Netflix has a huge film series problem. The streamer can churn out TV franchises that keep fans coming back, from Love is Blind to Squid Game, but replicating the blockbuster movie has always remained elusive. Rian Johnson has somewhat found a footing with the most recent Knives Out installment, but Zack Snyder’s Army of the Dead and Rebel Moon never really took off.
So when the streamer announced Avengers: Endgame directors Joe and Anthony Russo — who had previously worked with Netflix on The Gray Man and both Extraction movies — would direct an ambitious sci-fi epic based on Simon Stalenhåg’s The Electric State, I was wary. In fact, I’m cited in the movie’s Wikipedia page as someone who “expressed concerns” that the first-look images “were confirmation that the film would seemingly be unfaithful to the original book.”
My concerns were, in fact, warranted. For the most part, The Electric State looks like a lot of other sci-fi action movies, with flat lighting and crowd-pleasing shot composition. But underneath its samey story and MCU-quip-a-thon dialogue is something that’s increasingly rare to find in movies with a similar standing: originality.

The Electric State establishes its emotional core before its dystopian world. Michelle (Millie Bobby Brown) is a doting older sister of her child prodigy brother Chris (Woody Norman), whose personality consists of using phrases like “you know, that’s actually theoretically possible” and a love of Kid Cosmo, an animated robot from a Saturday morning cartoon.
It’s only after Michelle promises Chris that they’ll “always be connected” that we finally get a look at the world they live in: an alternate reality where Walt Disney was able to invent robots with their own personalities (a risky move for the Russos, considering Disney is their new boss). But as these sentient beings evolved, they developed a desire for freedom. Led by “former Planter’s promotional robot, Mr. Peanut” (Woody Harrelson), bots around the world revolted, leading to a two-year conflict against the humans. It wasn’t until Steve Jobs-esque villain Ethan Skate (Stanley Tucci) invented the Neurocaster, a VR headset that allows humans to pilot drones. Now, Skate’s conglomerate Sentre is selling Neurocasters as escapism machines to the masses.
In an alternative 1992, Michelle is now on her own after a family tragedy and literally too cool for school — when all her fellow students put on their casters, she snarks she “has a condition where she only lives in reality.” But everything changes when a Kid Cosmo bot finds her, claiming to be inhabited by her long-lost brother.

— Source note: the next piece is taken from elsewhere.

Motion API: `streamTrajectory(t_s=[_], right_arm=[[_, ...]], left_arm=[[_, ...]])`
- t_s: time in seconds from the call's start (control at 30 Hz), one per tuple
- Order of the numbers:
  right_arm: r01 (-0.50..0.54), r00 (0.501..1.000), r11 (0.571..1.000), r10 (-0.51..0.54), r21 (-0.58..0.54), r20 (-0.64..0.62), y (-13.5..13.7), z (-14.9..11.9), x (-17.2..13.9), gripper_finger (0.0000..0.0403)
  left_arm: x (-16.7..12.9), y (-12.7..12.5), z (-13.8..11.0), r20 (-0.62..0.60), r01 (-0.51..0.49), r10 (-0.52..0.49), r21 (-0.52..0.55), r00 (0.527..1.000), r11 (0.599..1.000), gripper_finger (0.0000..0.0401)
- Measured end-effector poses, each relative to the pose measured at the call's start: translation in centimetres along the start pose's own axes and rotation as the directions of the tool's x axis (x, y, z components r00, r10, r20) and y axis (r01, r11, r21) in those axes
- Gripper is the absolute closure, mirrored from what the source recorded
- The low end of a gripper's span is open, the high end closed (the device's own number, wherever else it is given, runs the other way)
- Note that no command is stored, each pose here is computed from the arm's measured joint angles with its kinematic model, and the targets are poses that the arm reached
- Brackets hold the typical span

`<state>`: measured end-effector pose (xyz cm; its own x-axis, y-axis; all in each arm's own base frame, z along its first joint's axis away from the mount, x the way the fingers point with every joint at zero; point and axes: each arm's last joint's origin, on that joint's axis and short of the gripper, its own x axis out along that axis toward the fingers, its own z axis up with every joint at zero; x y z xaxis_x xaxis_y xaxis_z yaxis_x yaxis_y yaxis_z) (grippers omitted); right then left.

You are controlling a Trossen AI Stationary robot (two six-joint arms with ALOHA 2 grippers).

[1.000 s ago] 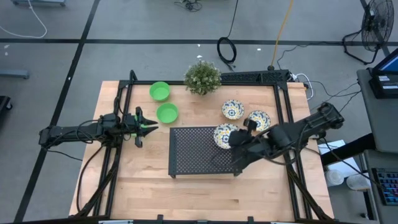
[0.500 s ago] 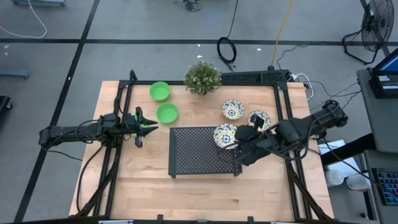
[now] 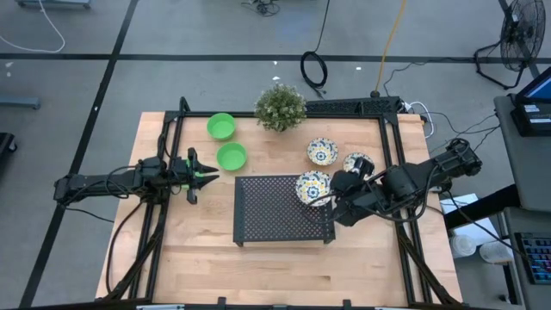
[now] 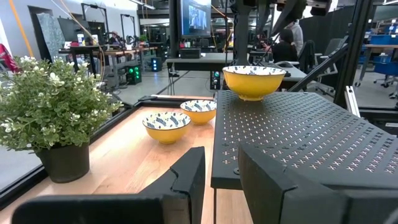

The premise is genuinely fun, but much of the two-hour runtime is burdened by trying to fit into a Marvel formula. In trying to find her brother in the robot ghetto known as the Exclusion Zone, Michelle tracks down the drifter Keats (Chris Pratt) and his robot sidekick Herman (voiced by Anthony Mackie), whose nonstop bickering and one-liners get old very fast.
But as the story progresses, the other characters manage to break the story out of its well-formed rut. Giancarlo Esposito plays Colonel Marshall Bradbury, the bloodthirsty mercenary Skate contacts to quell this new robot activity. “I didn’t re-tiah,” he says in a thick Southern drawl, “I just ran outta bots to hunt.” Jenny Slate plays Penny Pal, a mail-delivery robot whose encyclopedic knowledge of addresses makes her very useful to the plot. Ke Huy Quan even appears as a doctor who aided Skate in a nefarious conspiracy.

Despite looking like Guardians of the Galaxy crossed with the worst parts of Ready Player One, those with moderate-to-severe cases of Marvel Fatigue may find something to like here. Millie Bobby Brown looks way too old to play Michelle — a bad omen for the upcoming Stranger Things Season 5 — but she does find moments of genuine pathos in between the rusty sheen. And the aesthetics may have deviated from the source material, but at least most scenes take place during in bright daylight. You can see everything that happens, but whether or not you care is another story.
The final epic showdown does a lot of grunt work on that front. Heartbreaking sacrifices, villain redemptions, and Michelle’s reunion with her brother all come one after another. By the time the credits rolled — to the embarrassingly on-the-nose “Yoshimi Battles the Pink Robots Part One” by the Flaming Lips — it’s a toss-up as to whether or not the story was good. But what’s undeniable is that it was different, and in this day and age, that counts for a lot.
Maybe this time, Netflix will find its mass-appeal film series: the streamer has already commissioned a video game prequel. Of all its previous attempts, it’s certainly the most worthy, even if it isn’t the most nuanced.